PROBLEM TO SOLVE:
Take the entries below and print, exactly, the stretch from the line containing "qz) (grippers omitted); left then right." through the line containing "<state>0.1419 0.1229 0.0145", both included.

-------- LISTED RECORDS --------

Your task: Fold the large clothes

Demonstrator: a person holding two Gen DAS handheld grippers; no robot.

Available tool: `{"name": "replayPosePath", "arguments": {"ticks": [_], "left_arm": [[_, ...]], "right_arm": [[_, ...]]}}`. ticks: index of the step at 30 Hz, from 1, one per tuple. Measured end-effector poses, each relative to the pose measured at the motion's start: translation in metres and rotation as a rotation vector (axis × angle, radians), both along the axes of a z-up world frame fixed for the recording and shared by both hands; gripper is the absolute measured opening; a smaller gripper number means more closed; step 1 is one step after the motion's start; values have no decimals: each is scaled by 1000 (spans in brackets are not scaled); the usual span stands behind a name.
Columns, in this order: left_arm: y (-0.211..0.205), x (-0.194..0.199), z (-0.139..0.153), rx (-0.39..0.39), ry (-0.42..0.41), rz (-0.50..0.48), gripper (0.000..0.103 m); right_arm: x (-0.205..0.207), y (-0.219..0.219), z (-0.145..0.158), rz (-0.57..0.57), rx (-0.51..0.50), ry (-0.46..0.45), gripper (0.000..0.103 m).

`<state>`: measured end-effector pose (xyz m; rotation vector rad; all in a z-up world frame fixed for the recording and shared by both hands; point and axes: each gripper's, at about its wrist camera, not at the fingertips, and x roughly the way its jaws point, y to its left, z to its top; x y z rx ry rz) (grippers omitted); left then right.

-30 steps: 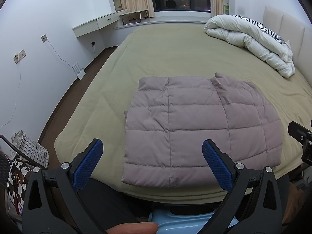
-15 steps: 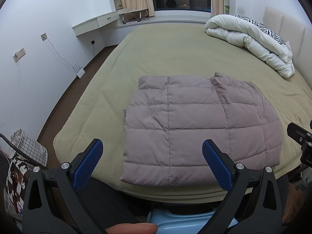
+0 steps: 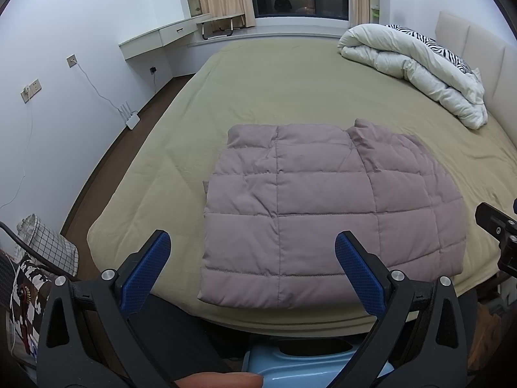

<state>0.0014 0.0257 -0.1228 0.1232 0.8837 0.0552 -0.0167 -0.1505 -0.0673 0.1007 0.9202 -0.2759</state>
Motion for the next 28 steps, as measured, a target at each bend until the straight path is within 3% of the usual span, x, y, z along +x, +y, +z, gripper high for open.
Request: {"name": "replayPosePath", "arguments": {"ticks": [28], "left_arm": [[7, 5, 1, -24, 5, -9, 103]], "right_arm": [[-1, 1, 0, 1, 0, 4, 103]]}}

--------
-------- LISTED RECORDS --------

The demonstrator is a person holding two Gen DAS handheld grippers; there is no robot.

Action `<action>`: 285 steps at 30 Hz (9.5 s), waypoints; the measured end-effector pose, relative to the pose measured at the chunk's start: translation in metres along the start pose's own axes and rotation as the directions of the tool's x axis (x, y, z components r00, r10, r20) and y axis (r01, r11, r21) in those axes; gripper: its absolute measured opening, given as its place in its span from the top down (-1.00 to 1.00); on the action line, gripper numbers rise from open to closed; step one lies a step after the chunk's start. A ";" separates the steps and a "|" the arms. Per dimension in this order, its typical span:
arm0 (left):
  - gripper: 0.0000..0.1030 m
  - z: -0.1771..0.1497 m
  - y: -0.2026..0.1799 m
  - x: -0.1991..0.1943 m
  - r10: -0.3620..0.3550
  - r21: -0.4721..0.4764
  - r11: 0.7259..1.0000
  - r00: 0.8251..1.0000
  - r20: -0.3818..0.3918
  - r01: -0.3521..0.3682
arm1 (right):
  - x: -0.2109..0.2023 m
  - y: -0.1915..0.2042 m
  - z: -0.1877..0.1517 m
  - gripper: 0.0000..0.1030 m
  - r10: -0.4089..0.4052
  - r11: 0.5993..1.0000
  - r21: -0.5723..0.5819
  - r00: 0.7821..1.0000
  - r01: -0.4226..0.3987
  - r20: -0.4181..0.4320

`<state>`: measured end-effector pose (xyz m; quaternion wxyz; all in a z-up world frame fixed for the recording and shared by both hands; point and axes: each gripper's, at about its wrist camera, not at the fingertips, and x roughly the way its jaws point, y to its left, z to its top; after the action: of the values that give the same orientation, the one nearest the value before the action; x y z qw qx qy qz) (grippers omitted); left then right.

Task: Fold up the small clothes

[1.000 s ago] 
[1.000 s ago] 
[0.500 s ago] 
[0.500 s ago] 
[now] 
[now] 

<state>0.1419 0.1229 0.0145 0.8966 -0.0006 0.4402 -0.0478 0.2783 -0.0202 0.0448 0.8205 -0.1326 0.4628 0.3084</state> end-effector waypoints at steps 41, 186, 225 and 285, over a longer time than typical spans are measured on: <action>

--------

ANSWER:
`<state>`: measured end-effector pose (xyz m; quaternion wxyz; all in a z-up world frame fixed for the recording and shared by both hands; point and axes: each gripper's, at about its wrist camera, not at the fingertips, and x roughly the way its jaws point, y to its left, z to its top; after the action: of the values that give the same orientation, the one nearest the value before the action; x y z qw qx qy qz) (grippers omitted); left then right.

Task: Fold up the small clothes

[1.000 s ago] 
[1.000 s ago] 
[0.500 s ago] 
[0.500 s ago] 
[now] 
[now] 

<state>0.1419 0.1229 0.0145 0.8966 -0.0006 0.4402 -0.0478 0.2783 -0.0202 0.0448 0.8205 -0.1326 0.4628 0.3084</state> end-effector waypoints at steps 41, 186, 225 and 285, over a longer time than typical spans are measured on: <action>

The output given here is complete.